DATA PROVIDED
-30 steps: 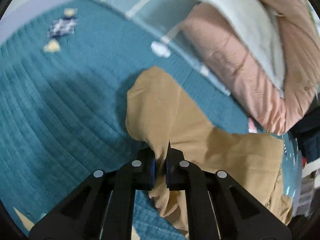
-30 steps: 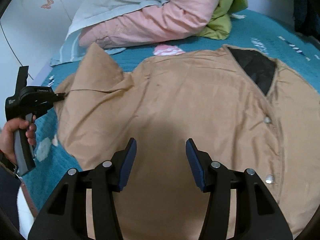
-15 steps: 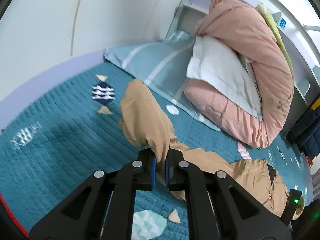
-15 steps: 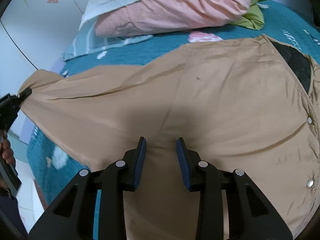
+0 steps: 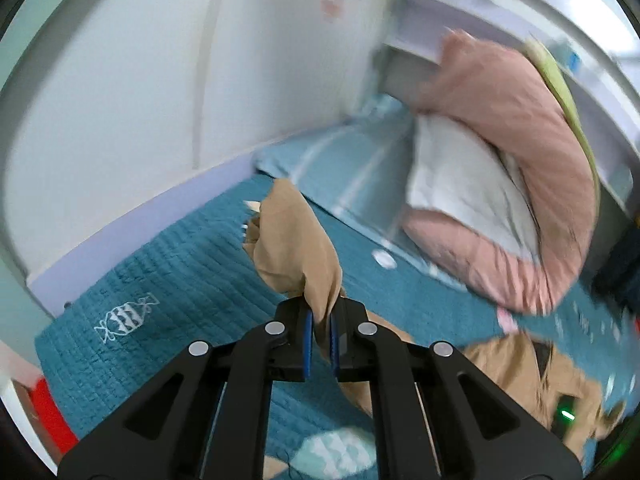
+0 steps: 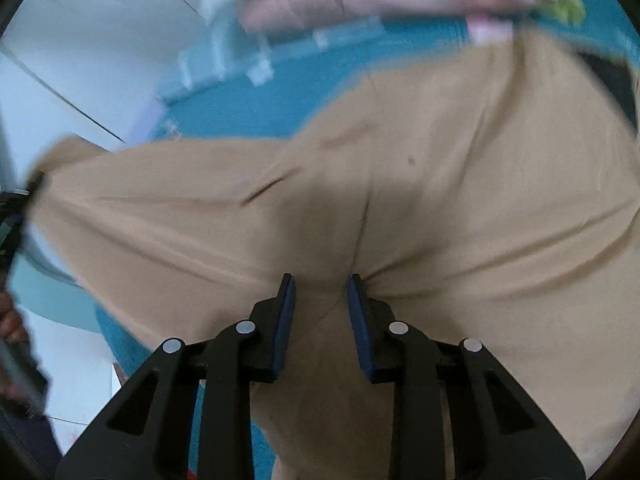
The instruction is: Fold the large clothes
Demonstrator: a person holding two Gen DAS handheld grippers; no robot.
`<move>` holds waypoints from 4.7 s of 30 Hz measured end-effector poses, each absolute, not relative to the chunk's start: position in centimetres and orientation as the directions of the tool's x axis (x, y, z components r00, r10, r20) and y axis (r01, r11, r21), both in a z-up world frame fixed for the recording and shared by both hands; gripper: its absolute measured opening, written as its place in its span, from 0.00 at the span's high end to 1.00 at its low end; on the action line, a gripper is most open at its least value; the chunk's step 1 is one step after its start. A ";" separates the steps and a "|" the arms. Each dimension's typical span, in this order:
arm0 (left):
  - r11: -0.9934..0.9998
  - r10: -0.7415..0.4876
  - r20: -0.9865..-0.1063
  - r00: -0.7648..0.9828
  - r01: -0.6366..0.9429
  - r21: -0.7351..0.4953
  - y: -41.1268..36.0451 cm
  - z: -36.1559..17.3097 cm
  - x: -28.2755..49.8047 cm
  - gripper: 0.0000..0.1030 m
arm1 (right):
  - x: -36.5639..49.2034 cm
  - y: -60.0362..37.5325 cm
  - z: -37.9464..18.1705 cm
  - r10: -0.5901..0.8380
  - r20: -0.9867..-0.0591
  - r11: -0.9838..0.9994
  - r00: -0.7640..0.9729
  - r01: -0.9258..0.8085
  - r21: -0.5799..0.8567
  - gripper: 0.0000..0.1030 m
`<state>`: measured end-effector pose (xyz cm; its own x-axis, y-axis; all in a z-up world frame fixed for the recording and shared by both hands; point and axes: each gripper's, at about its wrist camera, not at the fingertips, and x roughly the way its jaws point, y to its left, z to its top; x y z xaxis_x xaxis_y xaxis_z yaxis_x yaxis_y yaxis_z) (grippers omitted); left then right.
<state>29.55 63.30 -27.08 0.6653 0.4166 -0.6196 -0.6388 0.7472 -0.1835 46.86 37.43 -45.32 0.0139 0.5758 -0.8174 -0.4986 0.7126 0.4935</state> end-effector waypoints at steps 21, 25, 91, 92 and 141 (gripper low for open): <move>0.974 -0.065 -0.645 0.761 -0.094 -0.208 23.3 -31.5 52.9 0.94 | 52.5 -2.0 -39.4 0.333 -0.802 0.936 0.496 -0.277 0.217 0.78; 0.982 -0.068 -0.750 0.658 -0.087 -0.166 18.6 -37.9 56.6 0.94 | 52.5 -9.8 -39.9 0.231 -0.810 0.972 0.539 -0.156 0.173 0.78; 0.807 0.102 -0.712 0.695 -0.476 -0.350 37.6 -37.6 36.0 0.20 | 46.7 19.7 -40.8 0.637 -0.709 0.682 0.302 -0.648 0.337 0.31; 0.814 0.088 -0.704 0.704 -0.458 -0.357 37.2 -37.1 36.5 0.20 | 46.6 19.1 -39.9 0.642 -0.702 0.682 0.309 -0.648 0.338 0.31; 0.888 -0.041 -0.947 0.318 -0.424 -0.180 46.0 -45.7 55.6 0.64 | 75.7 5.9 -49.6 0.314 -0.942 0.933 0.116 -0.223 0.283 0.80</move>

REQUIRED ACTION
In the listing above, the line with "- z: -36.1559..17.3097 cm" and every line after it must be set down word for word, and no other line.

ANSWER BOX
  - z: -36.1559..17.3097 cm
  - x: -28.2755..49.8047 cm
  - gripper: 0.0000..0.1030 m
arm1 (right):
  - x: -36.5639..49.2034 cm
  - y: -60.0362..37.5325 cm
  - z: -37.9464..18.1705 cm
  - r10: -0.5901..0.8380
  - r20: -0.9867..-0.0591
  - r11: -0.9838..0.9994
  - r00: -0.7640..0.9729
  - r01: -0.9258..0.8085
  - r21: -0.5799..0.8567
  - gripper: 0.0000..0.1030 m
`<state>`: measured end-effector pose (xyz cm; its own x-axis, y-axis; all in a z-up world frame fixed for the recording and shared by both hands; point and axes: each gripper's, at about its wrist camera, not at the fingertips, and x roughly the way its jaws point, y to its left, z to its top; x y z xaxis_x xaxis_y xaxis_z yaxis_x yaxis_y yaxis_z) (grippers omitted); left then right.
<state>29.55 63.30 -27.08 0.6653 0.4166 -0.6196 -0.6388 0.7472 -0.1835 46.86 37.43 -45.32 0.0139 0.5758 -0.8174 -0.4986 0.7126 0.4935</state> end-effector waypoints at steps 21, 25, 91, 92 and 141 (gripper low for open): <move>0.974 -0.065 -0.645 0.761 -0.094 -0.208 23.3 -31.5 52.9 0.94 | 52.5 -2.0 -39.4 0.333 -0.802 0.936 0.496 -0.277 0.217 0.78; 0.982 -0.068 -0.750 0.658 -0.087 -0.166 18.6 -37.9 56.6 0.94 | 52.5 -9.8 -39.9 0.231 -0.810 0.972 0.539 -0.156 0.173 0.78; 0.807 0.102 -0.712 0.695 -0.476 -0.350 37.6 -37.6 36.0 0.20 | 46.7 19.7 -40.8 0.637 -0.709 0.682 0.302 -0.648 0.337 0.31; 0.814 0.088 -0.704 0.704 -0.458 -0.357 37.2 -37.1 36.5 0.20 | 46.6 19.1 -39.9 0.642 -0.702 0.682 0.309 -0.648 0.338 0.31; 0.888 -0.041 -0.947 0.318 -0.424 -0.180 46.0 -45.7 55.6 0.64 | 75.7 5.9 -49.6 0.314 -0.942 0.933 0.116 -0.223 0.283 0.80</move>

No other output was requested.